Collected data:
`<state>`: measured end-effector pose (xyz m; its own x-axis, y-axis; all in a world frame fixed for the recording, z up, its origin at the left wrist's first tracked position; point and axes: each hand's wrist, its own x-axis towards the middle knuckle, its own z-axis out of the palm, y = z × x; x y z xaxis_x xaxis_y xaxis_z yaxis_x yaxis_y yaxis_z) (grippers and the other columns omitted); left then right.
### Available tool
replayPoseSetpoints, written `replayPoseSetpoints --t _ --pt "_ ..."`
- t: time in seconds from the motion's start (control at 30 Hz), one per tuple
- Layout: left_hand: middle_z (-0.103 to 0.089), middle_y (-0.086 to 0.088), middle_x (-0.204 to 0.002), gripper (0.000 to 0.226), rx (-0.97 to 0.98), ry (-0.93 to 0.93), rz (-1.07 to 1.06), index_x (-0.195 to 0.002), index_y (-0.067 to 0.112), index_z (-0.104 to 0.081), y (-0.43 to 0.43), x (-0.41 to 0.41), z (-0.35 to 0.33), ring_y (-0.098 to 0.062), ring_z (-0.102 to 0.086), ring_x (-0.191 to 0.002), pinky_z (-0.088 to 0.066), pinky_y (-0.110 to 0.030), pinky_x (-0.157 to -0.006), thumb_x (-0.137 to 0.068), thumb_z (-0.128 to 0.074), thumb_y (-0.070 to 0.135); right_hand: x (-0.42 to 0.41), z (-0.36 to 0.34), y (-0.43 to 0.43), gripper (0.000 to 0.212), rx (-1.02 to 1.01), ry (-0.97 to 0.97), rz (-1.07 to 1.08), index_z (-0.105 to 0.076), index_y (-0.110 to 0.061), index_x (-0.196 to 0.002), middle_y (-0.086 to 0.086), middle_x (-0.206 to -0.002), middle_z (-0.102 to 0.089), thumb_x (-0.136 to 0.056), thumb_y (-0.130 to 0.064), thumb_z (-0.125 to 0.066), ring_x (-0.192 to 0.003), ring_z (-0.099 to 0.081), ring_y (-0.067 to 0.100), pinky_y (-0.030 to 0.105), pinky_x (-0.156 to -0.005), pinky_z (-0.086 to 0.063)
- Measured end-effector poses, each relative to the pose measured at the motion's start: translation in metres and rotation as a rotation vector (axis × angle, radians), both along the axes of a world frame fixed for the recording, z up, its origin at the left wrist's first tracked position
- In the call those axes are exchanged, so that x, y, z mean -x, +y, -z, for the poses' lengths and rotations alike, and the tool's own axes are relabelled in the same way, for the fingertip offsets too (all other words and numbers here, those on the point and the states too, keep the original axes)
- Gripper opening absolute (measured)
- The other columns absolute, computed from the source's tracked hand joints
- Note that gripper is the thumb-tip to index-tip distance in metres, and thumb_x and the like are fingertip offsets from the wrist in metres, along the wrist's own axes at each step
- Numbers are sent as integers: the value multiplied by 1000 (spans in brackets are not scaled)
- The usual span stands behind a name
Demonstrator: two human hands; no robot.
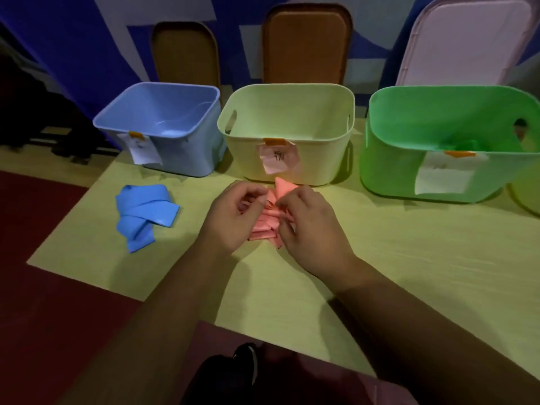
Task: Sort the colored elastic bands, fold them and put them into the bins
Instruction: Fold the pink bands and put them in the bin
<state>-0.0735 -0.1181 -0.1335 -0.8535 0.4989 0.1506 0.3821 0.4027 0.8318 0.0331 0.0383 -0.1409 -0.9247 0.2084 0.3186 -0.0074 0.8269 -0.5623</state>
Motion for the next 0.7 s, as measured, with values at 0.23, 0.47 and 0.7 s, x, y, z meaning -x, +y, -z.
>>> replayPoseSetpoints --t 0.23,0.47,0.7 --pt "-64 9 -118 31 31 152 110 -129 31 -73 -9 3 17 -5 -62 -105 -45 -10 -86 -102 -70 16 3 16 4 42 39 32 53 -62 -21 -136 -3 -121 -54 -95 -25 -71 -110 -57 20 42 -98 -53" --pt "-69 12 -125 32 10 112 123 -133 32 -72 -14 -1 16 1 -64 -111 -46 -11 -87 -102 -71 35 -6 12 3 32 -206 -24 32 -68 -16 -128 5 -116 -59 -103 -37 -67 -101 -61 26 39 -91 -52" --pt "-76 11 -104 24 -35 70 63 -117 33 -78 -23 -24 9 -11 -71 -98 -55 -26 -76 -99 -67 22 -22 1 -3 31 -152 9 83 -70 -13 -131 7 -122 -73 -104 -27 -65 -103 -65 21 35 -88 -53"
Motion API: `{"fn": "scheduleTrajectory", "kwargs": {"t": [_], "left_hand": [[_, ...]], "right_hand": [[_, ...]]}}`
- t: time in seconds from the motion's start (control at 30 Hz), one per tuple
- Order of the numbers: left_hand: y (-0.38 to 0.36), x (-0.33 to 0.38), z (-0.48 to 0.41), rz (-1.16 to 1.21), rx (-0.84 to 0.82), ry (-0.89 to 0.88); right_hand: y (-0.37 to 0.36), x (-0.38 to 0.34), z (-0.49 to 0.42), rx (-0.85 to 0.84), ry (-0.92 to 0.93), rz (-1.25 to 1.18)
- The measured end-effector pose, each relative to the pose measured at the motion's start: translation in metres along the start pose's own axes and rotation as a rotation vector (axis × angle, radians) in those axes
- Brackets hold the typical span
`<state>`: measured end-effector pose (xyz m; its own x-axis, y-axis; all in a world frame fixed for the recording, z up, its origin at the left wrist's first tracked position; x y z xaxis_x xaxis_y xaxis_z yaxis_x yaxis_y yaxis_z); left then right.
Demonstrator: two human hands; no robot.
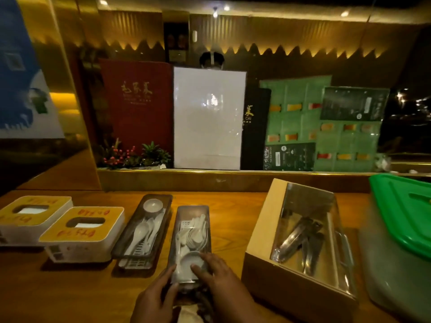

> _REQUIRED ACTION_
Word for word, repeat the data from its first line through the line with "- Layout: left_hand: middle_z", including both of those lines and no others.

> _RESPONSE TO THIS EXERCISE_
`<state>`: measured end-effector pose (xyz m; its own x-axis, y-axis; all in a world frame fixed for the recording, z up, its origin at the left wrist's first tracked position; point and axes: each hand's wrist, its own x-axis towards the middle knuckle, its own z-axis out of the palm, y = z × x; x y z xaxis_x xaxis_y xaxis_z yaxis_x yaxis_y yaxis_z) (grippers and the other columns omitted); left then right.
### Available tool
replayPoseSetpoints, written `replayPoseSetpoints --t _ --pt "_ ..."`
- t: time in seconds from the motion's start (control at 30 Hz), one per tuple
- Layout: left_hand: middle_z (-0.103 to 0.089), middle_y (-0.086 to 0.088), middle_x (-0.204 to 0.002), gripper (0.000 to 0.226), rx (-0.97 to 0.98), ry (-0.93 to 0.93), rz (-1.07 to 1.06), index_x (-0.195 to 0.002), index_y (-0.067 to 0.112), index_z (-0.104 to 0.081), y (-0.43 to 0.43), x (-0.41 to 0.41), z (-0.35 to 0.33), ring_y (-0.098 to 0.062), ring_z (-0.102 to 0.086), ring_x (-0.191 to 0.002), pinky_z (-0.088 to 0.066), pinky_y (-0.110 to 0.030), pinky_x (-0.157 to -0.006), thumb_x (-0.137 to 0.068), thumb_z (-0.128 to 0.074), thumb_y (-0.070 to 0.135); right_hand: x (-0.42 to 0.41), z (-0.36 to 0.34), y (-0.43 to 0.43), gripper (0.000 to 0.212), rx (-1.02 to 1.01), ry (-0.97 to 0.97), rz (-1.07 to 1.08), index_z (-0.105 to 0.076), index_y (-0.110 to 0.061), index_x (-0.196 to 0.002), middle_y (-0.086 to 0.086), middle_x (-0.206 to -0.002), middle_z (-0.102 to 0.089), thumb_x (-0.136 to 0.056), thumb_y (-0.130 to 0.064), thumb_z (-0.125 to 0.066), ring_x (-0.192 to 0.003), ring_z (-0.099 to 0.081), ring_y (-0.067 to 0.100), pinky_y (-0.030 to 0.105), pinky_x (-0.156 to -0.005), pinky_z (-0.086 to 0.063)

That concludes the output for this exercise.